Continuous 3D Myocardial Motion Tracking via Echocardiography
Chengkang Shen, Hao Zhu, You Zhou, Yu Liu, Si Yi, Lili Dong, Weipeng Zhao, David J. Brady, Xun Cao, Zhan Ma, Yi Lin
TL;DR
This work tackles the challenge of accurate 3D myocardial motion tracking from echocardiography by introducing NeuralCMF, a self-supervised implicit neural representation that jointly models the 3D cardiac structure and 6D motion across the entire cardiac cycle. The method utilizes dual SIREN streams (static and dynamic) and a physics-informed loss with imaging, motion, cycle, and regularization terms to supervise motion estimation without paired ground-truth data, and it accommodates both 2D and 3D echocardiography inputs. Across STRAUS and multi-view 2DE/3DE datasets, NeuralCMF delivers state-of-the-art tracking accuracy, enables CHD classification from LV motion with high accuracy, and demonstrates robust 3D reconstruction and motion querying beyond traditional methods. The approach holds practical significance for clinical workflows, enabling precise, device-agnostic, and bedside-ready motion analysis with potentially broader applicability to other organs and imaging modalities.
Abstract
Myocardial motion tracking stands as an essential clinical tool in the prevention and detection of cardiovascular diseases (CVDs), the foremost cause of death globally.

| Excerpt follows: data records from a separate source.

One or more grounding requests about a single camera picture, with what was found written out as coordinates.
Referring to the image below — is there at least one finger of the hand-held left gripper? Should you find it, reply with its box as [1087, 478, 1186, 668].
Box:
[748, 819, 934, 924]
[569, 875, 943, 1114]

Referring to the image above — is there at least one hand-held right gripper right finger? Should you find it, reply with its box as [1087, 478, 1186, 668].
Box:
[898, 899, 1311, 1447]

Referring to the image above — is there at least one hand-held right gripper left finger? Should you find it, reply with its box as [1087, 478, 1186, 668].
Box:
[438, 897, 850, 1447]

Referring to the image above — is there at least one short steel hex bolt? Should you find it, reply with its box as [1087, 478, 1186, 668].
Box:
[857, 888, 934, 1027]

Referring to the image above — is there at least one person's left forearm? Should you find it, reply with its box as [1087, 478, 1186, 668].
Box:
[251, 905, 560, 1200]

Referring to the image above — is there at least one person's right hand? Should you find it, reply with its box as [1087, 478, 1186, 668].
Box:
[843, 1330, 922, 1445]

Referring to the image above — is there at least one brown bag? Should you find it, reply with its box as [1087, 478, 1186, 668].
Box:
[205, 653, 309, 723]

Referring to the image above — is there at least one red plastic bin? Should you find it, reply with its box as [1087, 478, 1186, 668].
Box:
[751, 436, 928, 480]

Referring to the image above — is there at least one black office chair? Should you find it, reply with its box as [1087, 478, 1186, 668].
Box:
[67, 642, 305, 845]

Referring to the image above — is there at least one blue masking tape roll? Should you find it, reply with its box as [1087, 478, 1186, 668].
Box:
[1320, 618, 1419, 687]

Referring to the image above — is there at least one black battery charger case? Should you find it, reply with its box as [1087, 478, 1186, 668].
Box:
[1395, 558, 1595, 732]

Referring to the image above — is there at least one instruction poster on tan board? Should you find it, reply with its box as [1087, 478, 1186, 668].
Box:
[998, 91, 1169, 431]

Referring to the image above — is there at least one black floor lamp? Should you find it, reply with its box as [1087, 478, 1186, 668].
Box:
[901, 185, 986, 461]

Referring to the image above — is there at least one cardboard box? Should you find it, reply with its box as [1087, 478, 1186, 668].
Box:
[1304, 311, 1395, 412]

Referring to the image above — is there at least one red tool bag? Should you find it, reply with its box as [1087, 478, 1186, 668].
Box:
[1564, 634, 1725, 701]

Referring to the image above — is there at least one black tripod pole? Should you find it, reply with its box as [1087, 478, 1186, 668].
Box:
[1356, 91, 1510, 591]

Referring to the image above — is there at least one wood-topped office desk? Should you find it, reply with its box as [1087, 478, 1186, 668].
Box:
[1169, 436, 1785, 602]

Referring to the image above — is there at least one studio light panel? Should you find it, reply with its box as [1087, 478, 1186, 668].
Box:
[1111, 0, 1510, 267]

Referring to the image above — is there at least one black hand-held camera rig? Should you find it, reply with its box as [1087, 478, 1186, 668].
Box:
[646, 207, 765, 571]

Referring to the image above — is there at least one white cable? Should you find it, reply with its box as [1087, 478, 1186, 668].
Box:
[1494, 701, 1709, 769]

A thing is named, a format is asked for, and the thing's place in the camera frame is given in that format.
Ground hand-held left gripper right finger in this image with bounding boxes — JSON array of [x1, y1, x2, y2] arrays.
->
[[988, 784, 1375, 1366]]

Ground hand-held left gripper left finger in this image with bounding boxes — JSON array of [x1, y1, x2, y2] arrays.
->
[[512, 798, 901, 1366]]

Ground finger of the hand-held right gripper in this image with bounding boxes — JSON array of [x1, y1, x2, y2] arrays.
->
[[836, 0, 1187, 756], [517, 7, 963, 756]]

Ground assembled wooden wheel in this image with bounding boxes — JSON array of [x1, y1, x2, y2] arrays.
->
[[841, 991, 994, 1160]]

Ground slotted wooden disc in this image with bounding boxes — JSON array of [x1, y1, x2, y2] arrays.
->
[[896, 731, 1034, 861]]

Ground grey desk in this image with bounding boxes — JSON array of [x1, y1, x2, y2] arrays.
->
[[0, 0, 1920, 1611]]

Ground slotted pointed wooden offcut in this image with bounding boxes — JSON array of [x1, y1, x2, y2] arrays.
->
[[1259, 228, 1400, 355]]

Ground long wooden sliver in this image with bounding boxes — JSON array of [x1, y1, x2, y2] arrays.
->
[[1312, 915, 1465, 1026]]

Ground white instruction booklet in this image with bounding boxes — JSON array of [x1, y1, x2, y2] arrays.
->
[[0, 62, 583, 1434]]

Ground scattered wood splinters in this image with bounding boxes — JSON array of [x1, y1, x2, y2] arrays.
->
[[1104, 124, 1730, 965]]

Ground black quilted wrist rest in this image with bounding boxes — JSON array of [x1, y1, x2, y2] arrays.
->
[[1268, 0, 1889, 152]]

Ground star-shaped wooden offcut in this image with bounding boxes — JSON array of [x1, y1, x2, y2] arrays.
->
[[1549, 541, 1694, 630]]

However, current techniques suffer from incomplete and inaccurate motion estimation of the myocardium in both spatial and temporal dimensions, hindering the early identification of myocardial dysfunction. To address these challenges, this paper introduces the Neural Cardiac Motion Field (NeuralCMF). NeuralCMF leverages implicit neural representation (INR) to model the 3D structure and the comprehensive 6D forward/backward motion of the heart. This method surpasses pixel-wise limitations by offering the capability to continuously query the precise shape and motion of the myocardium at any specific point throughout the cardiac cycle, enhancing the detailed analysis of cardiac dynamics beyond traditional speckle tracking. Notably, NeuralCMF operates without the need for paired datasets, and its optimization is self-supervised through the physics knowledge priors in both space and time dimensions, ensuring compatibility with both 2D and 3D echocardiogram video inputs. Experimental validations across three representative datasets support the robustness and innovative nature of the NeuralCMF, marking significant advantages over existing state-of-the-art methods in cardiac imaging and motion tracking.